Zentrale Figur des IS in Deutschland: Abu Walaa, zu sehen im Screenshot eines undatierten Videos. (Foto: dpa)
  • In Celle beginnt heute der Prozess gegen Abu Walaa und vier weitere Angeklagte.
  • Der Islamisten-Prediger soll unter anderem mehrere Jugendliche nach Syrien und in den Irak geschleust haben. Auch spätere Attentäter hörten ihm zu.
  • Die Bundesanwaltschaft hält ihn für den wichtigsten Repräsentanten des sogenannten Islamischen Staats in Deutschlands.

Von Lena Kampf | Süddeutsche.de

Spätestens im August 2016, nachdem die Polizei seine Wohnung durchsucht hatte, war der Islamisten-Prediger Abu Walaa sicher: Es muss einen Spitzel in den eigenen Reihen geben, einen „abtrünnigen Spion“. Einen Mann namens „Murat“ vermutete er, aus seiner Sicht ein Ungläubiger, der hetzt und angeblich Lügen bei den Behörden verbreitet; einer, den es zu vernichten gilt. So kündigte der Prediger es in seinen Chats an. Es gebe „200 Euro für jeden Stich“, kommentierte einer.
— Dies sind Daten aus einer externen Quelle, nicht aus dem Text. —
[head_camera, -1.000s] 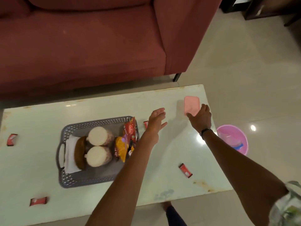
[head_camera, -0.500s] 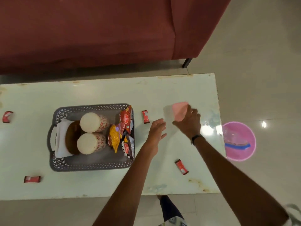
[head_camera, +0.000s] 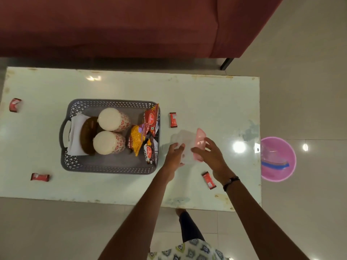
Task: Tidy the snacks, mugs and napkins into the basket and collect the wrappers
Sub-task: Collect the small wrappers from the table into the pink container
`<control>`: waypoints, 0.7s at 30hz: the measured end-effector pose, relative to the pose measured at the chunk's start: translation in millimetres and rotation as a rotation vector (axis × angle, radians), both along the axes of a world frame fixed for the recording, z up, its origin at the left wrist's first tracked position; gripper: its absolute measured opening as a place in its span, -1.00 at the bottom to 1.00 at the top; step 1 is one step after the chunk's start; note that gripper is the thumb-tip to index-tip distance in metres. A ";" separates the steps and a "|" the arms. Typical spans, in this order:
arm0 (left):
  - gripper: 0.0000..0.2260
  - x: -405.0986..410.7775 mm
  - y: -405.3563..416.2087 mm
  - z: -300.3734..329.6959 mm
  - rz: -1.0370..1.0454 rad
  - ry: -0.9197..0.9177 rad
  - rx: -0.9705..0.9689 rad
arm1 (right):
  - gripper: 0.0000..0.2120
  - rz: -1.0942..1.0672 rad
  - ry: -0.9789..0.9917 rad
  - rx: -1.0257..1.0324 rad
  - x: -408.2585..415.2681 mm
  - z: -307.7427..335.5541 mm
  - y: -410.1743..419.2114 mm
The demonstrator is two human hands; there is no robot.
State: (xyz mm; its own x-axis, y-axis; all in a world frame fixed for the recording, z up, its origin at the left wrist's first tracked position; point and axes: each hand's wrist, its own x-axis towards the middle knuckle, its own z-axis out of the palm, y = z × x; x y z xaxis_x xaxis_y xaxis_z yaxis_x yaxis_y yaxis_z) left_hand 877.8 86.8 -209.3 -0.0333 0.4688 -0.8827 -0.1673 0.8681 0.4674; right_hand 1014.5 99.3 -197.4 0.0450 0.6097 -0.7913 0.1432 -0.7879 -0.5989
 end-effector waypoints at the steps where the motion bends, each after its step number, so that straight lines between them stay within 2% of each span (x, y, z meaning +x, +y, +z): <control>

Den Prediger Abu Walaa, der mit bürgerlichem Namen Ahmad Abdulaziz A. heißt und 2001 als Flüchtling aus dem Irak nach Deutschland kam, hält die Bundesanwaltschaft für den wichtigsten Deutschland-Repräsentanten des sogenannten Islamischen Staats (IS). Ihm und vier weiteren Angeklagten wird ab Dienstag in Celle vor dem Oberlandesgericht der Prozess gemacht. A. wird Mitgliedschaft in und Unterstützung einer ausländischen Terrorvereinigung vorgeworfen, außerdem Terrorfinanzierung und Beihilfe zur Vorbereitung einer staatsgefährdenden Straftat.